INPUT FOR THIS TASK -
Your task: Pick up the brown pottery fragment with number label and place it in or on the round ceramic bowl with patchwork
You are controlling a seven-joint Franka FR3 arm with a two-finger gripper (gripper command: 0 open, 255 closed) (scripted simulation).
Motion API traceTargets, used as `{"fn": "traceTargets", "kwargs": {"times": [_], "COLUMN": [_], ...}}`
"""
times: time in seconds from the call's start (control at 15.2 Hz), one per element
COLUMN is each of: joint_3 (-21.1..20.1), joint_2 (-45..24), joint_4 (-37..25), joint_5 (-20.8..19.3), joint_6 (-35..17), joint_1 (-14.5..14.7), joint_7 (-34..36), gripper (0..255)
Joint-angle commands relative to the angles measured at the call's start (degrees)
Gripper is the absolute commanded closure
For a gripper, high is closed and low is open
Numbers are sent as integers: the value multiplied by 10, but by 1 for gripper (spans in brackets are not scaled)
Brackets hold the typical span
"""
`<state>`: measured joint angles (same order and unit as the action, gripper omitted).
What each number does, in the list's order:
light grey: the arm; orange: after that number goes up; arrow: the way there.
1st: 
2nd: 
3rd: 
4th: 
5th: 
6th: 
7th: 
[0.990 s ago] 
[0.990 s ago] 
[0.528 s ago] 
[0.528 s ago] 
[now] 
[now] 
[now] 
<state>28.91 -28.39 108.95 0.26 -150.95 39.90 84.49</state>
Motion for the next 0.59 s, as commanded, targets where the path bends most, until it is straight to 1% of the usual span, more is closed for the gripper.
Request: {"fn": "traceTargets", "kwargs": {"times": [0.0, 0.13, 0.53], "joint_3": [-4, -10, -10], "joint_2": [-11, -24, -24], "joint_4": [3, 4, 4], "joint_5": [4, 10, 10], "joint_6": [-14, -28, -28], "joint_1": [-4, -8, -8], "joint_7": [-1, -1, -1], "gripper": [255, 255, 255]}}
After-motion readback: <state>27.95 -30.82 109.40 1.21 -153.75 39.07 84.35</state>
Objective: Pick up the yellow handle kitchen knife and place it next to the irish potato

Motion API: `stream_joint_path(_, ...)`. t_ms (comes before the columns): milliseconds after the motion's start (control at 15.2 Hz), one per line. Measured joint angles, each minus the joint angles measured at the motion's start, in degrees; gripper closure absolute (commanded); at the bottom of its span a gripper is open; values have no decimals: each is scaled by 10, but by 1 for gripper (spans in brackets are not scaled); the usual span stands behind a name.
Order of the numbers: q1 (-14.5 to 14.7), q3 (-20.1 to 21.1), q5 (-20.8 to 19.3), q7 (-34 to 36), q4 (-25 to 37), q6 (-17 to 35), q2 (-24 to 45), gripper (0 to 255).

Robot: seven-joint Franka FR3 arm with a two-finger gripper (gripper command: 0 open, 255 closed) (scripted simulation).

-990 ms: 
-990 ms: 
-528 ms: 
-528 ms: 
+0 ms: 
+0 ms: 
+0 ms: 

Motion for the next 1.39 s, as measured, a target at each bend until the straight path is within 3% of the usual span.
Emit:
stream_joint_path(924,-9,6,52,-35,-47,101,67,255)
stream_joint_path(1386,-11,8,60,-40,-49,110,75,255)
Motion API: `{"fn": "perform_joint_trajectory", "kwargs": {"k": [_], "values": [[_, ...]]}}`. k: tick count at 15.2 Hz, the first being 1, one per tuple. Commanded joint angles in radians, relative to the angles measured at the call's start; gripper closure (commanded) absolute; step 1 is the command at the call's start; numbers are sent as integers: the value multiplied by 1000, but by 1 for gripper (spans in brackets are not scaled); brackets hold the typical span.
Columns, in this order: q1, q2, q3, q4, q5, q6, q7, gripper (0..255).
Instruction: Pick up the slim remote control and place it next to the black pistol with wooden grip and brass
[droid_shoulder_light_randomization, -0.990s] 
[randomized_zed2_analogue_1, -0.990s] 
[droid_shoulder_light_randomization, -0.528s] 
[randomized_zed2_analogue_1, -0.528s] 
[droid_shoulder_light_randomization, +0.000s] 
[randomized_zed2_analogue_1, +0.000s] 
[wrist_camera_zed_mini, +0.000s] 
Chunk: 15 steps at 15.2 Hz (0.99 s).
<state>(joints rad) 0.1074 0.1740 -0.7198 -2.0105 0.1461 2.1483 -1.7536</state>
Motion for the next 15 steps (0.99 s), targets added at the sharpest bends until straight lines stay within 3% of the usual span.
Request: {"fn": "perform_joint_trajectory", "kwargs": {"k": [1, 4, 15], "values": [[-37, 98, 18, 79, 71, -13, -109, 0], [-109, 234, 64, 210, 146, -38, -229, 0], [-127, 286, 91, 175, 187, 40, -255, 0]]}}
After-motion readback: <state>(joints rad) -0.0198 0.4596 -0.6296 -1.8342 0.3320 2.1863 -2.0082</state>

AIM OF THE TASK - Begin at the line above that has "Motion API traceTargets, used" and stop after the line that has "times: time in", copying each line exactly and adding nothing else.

EXERCISE ANSWER -
Motion API traceTargets, used as `{"fn": "traceTargets", "kwargs": {"times": [_], "COLUMN": [_], ...}}`
"""
times: time in seconds from the call's start (control at 15.2 Hz), one per element

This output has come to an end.